Description of the task – Every line containing the string "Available" should be returned from the records.

[Saved entries]

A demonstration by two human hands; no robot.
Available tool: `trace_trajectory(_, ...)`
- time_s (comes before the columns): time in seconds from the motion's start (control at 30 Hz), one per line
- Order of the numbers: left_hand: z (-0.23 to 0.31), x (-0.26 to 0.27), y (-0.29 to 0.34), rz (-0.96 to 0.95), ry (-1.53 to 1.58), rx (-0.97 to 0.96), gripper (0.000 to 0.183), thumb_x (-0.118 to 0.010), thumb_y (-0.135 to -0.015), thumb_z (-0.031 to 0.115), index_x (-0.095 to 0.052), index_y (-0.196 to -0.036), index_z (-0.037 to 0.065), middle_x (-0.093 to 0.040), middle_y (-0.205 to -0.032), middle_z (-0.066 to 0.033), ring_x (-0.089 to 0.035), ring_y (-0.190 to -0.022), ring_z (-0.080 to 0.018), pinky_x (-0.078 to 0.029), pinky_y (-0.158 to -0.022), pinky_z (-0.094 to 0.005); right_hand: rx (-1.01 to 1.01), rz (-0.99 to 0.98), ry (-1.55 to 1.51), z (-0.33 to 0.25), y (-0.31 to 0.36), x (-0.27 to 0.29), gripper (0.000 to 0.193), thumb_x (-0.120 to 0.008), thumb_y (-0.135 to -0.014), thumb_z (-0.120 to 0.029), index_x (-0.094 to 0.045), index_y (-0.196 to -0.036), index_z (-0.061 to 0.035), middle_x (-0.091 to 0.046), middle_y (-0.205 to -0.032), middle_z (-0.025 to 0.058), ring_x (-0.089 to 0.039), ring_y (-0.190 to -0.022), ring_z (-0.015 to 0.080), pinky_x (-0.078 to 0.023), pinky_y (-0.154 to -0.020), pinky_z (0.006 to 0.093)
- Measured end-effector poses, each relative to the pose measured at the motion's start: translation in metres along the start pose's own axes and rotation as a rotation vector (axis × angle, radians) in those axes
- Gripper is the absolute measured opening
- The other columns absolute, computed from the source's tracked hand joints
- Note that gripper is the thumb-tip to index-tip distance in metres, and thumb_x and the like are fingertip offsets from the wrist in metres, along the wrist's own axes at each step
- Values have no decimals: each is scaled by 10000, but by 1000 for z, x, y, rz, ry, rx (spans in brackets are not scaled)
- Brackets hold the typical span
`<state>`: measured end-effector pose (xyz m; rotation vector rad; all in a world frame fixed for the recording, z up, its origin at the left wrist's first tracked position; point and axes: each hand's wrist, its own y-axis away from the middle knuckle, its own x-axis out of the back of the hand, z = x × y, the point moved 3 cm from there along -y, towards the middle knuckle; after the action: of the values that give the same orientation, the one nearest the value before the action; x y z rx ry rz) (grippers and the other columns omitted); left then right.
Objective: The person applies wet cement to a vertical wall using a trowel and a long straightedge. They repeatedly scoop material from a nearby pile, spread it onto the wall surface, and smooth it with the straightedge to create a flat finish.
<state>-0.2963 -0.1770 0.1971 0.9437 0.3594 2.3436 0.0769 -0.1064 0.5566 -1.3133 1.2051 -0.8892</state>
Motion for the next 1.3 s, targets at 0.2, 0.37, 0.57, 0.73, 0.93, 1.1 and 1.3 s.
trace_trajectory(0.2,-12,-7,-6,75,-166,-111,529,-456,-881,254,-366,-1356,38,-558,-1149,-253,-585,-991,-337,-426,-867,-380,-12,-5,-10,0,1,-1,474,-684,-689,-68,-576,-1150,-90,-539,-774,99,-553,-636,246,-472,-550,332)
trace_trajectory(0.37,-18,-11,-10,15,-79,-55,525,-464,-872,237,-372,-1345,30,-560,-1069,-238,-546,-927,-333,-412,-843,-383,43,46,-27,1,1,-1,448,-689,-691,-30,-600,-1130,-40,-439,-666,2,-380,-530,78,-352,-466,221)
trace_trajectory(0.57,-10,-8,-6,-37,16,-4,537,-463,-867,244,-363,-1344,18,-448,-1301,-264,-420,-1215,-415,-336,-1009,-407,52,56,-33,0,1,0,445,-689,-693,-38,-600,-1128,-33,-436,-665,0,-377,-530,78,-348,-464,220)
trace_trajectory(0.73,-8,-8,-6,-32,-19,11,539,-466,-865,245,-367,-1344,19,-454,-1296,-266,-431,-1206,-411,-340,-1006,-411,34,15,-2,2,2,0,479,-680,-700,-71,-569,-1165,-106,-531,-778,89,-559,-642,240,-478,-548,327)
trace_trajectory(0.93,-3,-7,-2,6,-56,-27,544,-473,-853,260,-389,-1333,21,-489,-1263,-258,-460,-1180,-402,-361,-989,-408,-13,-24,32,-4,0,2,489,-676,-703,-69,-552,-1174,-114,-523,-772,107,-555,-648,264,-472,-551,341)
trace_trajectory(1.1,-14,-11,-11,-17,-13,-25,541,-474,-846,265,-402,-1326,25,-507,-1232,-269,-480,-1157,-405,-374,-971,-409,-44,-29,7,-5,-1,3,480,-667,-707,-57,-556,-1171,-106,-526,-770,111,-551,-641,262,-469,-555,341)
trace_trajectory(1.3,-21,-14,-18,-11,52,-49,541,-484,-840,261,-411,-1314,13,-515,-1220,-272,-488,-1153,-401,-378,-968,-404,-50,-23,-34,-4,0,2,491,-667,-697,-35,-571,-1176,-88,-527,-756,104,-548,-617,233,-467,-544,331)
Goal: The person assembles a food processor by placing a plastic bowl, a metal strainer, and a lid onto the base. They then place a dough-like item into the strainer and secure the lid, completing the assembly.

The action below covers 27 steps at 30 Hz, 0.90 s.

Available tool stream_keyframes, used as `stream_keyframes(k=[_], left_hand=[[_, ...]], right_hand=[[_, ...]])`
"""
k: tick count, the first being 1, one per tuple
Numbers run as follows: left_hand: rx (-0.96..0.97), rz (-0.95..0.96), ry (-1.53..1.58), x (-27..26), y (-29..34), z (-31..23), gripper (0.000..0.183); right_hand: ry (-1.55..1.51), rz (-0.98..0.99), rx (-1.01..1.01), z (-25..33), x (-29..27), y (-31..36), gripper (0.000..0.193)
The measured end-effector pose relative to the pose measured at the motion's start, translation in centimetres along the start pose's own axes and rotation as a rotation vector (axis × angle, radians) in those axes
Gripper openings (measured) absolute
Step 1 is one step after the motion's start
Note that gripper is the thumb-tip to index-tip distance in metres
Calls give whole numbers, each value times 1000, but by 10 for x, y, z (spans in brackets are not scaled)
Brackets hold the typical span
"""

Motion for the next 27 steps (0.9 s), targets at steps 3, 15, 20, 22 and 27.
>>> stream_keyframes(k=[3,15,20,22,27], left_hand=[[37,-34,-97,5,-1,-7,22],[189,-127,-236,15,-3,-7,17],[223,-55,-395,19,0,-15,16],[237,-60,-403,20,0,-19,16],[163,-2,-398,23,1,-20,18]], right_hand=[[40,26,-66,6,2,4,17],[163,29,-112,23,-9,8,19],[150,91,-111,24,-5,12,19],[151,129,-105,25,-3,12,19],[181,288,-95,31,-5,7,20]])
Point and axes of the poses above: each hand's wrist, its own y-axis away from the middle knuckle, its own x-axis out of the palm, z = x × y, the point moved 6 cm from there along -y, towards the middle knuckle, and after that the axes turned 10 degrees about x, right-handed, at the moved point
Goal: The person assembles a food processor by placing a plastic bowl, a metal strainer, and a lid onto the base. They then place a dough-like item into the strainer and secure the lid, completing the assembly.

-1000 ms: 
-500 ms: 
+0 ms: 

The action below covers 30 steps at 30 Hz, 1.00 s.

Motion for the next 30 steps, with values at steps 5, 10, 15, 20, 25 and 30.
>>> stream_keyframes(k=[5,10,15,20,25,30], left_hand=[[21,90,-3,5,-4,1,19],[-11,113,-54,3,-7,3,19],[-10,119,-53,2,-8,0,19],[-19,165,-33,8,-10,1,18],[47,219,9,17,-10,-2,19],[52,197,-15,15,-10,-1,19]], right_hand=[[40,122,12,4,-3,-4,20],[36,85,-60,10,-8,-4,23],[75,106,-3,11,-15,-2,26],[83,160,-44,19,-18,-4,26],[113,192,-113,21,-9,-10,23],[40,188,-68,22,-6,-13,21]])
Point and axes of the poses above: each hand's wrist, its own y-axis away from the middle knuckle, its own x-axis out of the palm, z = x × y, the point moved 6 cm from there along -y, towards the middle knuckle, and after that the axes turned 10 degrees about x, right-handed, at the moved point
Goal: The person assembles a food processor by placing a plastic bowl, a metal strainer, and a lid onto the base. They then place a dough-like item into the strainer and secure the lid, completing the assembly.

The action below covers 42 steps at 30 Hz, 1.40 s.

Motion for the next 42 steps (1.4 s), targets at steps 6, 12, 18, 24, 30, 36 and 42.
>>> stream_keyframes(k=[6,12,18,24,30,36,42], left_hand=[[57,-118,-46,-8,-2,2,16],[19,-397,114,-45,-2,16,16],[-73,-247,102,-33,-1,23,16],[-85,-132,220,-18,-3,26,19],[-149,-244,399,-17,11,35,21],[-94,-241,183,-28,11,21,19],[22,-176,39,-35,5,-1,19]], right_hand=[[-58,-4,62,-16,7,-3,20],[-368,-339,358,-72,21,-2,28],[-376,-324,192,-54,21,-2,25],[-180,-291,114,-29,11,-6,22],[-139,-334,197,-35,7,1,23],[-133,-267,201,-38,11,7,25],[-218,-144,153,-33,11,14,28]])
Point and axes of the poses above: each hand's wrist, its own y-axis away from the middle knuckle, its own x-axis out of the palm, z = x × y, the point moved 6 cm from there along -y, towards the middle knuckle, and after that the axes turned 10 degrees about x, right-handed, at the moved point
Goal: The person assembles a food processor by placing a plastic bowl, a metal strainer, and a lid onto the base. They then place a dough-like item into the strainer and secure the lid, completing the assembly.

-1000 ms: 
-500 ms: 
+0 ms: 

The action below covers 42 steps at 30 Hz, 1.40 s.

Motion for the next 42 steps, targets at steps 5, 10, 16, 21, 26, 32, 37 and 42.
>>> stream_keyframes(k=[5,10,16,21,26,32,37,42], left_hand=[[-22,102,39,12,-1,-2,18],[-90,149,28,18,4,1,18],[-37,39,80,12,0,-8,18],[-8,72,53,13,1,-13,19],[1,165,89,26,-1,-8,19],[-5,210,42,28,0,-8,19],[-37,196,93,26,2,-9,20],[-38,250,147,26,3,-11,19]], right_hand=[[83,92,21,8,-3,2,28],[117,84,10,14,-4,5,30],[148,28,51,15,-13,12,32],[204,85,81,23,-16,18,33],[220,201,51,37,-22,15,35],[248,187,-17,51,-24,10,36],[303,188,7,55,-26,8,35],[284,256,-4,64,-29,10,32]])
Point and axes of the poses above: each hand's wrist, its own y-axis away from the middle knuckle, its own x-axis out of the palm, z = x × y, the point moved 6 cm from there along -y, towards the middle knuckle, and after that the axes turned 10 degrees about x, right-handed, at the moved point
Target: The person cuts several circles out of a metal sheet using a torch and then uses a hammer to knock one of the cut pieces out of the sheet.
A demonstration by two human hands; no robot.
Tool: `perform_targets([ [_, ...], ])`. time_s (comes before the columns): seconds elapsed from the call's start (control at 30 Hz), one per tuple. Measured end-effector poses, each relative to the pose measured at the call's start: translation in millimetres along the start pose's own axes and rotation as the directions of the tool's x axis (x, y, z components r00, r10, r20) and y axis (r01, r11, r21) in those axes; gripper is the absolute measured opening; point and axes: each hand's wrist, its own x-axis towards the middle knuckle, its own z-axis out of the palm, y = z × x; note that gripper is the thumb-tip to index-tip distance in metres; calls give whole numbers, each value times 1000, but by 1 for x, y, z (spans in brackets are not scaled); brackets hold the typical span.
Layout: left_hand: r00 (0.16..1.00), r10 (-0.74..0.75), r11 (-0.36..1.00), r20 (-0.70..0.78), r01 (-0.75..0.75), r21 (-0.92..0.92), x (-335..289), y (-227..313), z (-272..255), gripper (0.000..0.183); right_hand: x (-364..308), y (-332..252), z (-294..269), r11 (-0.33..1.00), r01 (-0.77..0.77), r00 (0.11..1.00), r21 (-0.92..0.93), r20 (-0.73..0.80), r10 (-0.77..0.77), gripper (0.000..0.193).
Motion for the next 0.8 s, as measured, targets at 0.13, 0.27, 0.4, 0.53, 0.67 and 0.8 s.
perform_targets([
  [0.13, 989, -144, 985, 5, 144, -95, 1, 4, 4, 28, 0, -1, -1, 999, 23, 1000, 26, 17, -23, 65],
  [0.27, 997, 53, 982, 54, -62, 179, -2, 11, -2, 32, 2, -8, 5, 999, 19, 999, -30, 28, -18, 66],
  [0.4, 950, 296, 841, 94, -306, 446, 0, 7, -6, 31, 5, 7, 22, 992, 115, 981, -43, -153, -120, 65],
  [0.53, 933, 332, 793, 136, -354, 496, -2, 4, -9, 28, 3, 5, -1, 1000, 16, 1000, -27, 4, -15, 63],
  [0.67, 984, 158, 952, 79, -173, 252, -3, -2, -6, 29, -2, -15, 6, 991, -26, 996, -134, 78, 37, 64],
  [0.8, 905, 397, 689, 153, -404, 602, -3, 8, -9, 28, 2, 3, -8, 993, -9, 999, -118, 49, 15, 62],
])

Answer –
Available tool: `trace_trajectory(_, ...)`
Available tool stream_keyframes, used as `stream_keyframes(k=[_], left_hand=[[_, ...]], right_hand=[[_, ...]])`

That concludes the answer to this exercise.